Note that not all of the code which uses an object will have to worry about its implementing IDisposable. The only time something should call IDisposable on an object is if it is the last thing to hold a "useful" reference to it. If code gives a method a reference to an object and the method won't do anything with the object after it returns, the caller will easily be able to know when the method is done with the object, and so the caller will just as able to call Dispose as would be the method. Consequently, there would be no reason for the method to call Dispose.
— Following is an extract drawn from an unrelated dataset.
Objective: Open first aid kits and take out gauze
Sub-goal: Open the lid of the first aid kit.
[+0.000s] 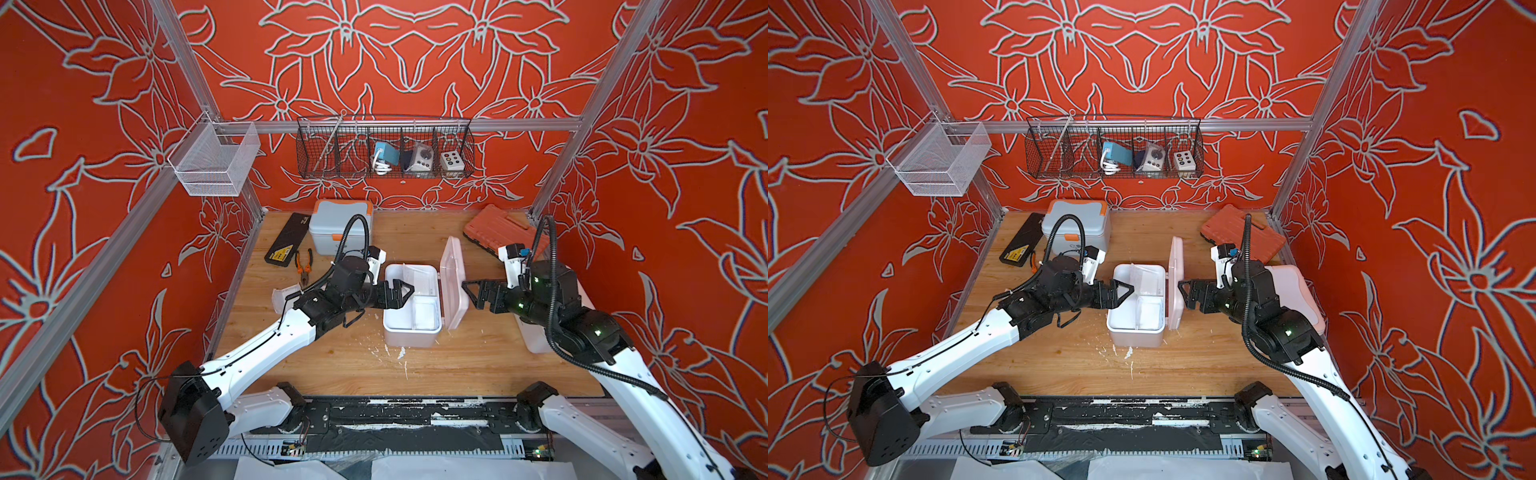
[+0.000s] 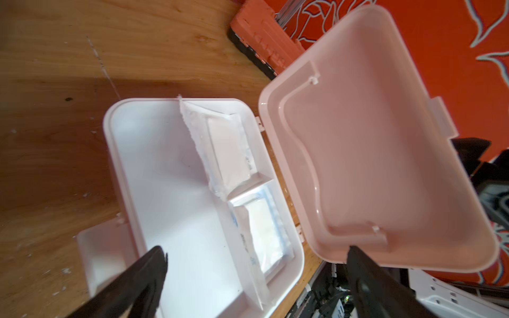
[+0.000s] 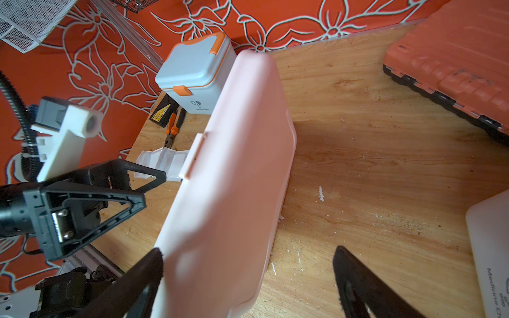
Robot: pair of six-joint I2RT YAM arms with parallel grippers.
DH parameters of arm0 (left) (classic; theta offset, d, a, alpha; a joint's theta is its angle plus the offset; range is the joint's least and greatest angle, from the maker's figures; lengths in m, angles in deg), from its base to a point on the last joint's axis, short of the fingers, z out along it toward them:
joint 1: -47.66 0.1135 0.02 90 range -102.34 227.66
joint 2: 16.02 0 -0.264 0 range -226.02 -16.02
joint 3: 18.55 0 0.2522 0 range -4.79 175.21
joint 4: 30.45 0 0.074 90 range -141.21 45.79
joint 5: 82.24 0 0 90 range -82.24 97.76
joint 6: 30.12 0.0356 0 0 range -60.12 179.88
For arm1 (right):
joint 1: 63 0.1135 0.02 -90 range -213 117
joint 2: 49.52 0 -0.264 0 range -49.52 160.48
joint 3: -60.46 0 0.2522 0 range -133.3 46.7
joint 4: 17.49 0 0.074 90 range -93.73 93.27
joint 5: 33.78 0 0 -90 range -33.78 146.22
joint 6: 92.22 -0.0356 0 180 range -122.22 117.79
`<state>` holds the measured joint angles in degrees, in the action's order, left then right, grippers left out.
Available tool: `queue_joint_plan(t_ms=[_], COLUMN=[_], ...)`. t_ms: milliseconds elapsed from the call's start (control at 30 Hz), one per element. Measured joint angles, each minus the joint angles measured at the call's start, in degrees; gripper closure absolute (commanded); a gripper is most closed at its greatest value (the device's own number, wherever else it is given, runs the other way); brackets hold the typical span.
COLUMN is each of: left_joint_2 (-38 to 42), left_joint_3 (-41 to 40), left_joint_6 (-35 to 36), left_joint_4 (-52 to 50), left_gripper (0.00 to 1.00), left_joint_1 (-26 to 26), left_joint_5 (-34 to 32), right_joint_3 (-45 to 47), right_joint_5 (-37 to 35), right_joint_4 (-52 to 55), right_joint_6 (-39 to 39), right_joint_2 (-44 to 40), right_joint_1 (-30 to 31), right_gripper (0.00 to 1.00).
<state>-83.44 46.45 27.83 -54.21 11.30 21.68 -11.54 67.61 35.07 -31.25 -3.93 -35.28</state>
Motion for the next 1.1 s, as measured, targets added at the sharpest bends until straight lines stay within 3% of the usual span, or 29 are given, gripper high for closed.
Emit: queue_joint_plan(t_ms=[367,900,1100], left_joint_2=[-1.95,-4.35,-4.35], left_joint_3=[-5.70,-8.70,-8.70], left_joint_6=[1.64,2.23,2.23], left_joint_4=[-0.22,-0.20,-0.24], left_gripper=[0.02,0.03,0.03], left_joint_1=[0.90,2.25,2.25], left_joint_5=[-4.85,-6.82,-6.80], right_joint_3=[-0.94,-2.03,-3.69], right_joint_5=[6.34,-15.50,-20.04], right_joint_4=[-3.13,14.25,17.92], right_joint_6=[-0.44,-0.22,0.72], right_joint_2=[2.95,2.23,1.81], right_joint_1=[0.00,-0.09,-0.09], right_gripper=[0.06,0.10,0.09])
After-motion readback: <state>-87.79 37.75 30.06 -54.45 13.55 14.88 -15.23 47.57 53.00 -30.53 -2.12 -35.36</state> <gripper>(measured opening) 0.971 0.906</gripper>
On the other hand, if code calls an object's implementation of IEnumerable<T>.GetEnumerator and that method needs the services of an object that will require cleanup once enumeration is complete, the only way the object which implemented GetEnumerator could possibly when the services are no longer required will be if the code that called GetEnumerator calls Dispose on the returned enumerator once it is no longer required.

Incidentally, whether it's necessary to call IDisposable.Dispose on the object returned by a factory method like GetEnumerator doesn't necessarily depend on the factory method's return type. If one calls the non-generic IEnumerable.GetEnumerator() on an object, semantic correctness requires that one check whether the returned object instance implements IDisposable (it might do so, even though the declared type of IEnumerable.GetEnumerator() does not) and call Dispose on it if so. From that standpoint, having a later version of an abstract base class implement IDisposable when earlier versions didn't do so might not really be a breaking change. If code which called factory methods returning the abstract class were required to call Disposed on the returned items whenever it was possible to do so, having the base class implement IDisposable would not add any new responsibilities to the client code--it would merely make it easier for client code to actually care out the responsibilities it was going to have anyway (checking whether an object instance implements IDisposable is slower and more cumbersome than would be calling IDisposable.Dispose unconditionally on a class which implements it as a do-nothing method).